Or only have one BUS(and it is actually implemented using netlink).

You need to connect each application daemon to carpd, even using broadcast netlink.
And for any in-kernel access you will need to create new App and new kernel part.

If we will extrapolate it we can create following:
userspace carp determines that it is a master, it will suspend all kernel memory or dump /proc/kmem
and begins to advertise it.

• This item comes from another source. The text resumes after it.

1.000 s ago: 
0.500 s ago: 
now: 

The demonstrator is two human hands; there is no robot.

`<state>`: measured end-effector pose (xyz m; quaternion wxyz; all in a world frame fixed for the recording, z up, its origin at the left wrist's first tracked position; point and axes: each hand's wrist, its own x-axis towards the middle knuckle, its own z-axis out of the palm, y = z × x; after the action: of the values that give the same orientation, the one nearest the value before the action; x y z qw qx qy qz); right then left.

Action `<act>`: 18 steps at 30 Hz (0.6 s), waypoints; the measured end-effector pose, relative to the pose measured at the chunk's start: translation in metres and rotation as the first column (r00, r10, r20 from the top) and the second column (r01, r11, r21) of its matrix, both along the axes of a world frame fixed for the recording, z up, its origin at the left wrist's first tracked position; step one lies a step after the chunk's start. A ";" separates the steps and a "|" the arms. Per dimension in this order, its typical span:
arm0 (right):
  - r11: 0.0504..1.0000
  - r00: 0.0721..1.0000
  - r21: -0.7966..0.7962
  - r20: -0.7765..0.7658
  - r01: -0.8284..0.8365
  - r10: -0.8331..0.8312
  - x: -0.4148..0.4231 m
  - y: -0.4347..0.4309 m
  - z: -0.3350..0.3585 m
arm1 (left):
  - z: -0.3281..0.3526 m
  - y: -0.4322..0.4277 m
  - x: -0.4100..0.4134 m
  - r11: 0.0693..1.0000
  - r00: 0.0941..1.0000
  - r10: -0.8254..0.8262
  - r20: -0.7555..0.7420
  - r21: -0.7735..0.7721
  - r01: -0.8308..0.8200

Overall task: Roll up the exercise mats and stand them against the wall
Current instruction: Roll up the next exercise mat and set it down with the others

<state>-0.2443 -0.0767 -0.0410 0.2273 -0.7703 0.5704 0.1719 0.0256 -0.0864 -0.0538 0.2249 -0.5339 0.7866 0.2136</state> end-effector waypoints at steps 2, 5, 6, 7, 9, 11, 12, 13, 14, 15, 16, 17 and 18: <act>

Remote node receives it and has pretty the same firewall settings, 
flow controls and any in-kernel state.
No matter that it takes a long time.


It make sence if App#X needs userspace access only.
But here is other diagram:

                                        userspace
                 |
-----------------+-------------------------------
                CARP                  kernelspace
                 |
                 |
+----------+-----+-----+---------+-------
|          |           |         |
ct_sync  iSCSI       e1000      CPU


My main idea for in-kernel CARP was to implement invisible HA mechanism suitable for in-kernel use.
You do not need to create netlink protocol parser, you do not need to create extra userspace overhead,
you do not need to create suitable for userspace control hooks in kernel infrastructure.
Just register callback.
But even with such simple approach you have opportunity to collaborate with userspace. If you need.

Why creating all userspace cruft if/when you need only kernel one?


Resume: 
With your approach any data flow MUST go through userspace arbiters with all overhead and complexity.
With my approach any data flow _MAY_ go through userspace arbiters, but if you do_need/only_has 
in-kernel access than using in-kernel CARP is the only solution.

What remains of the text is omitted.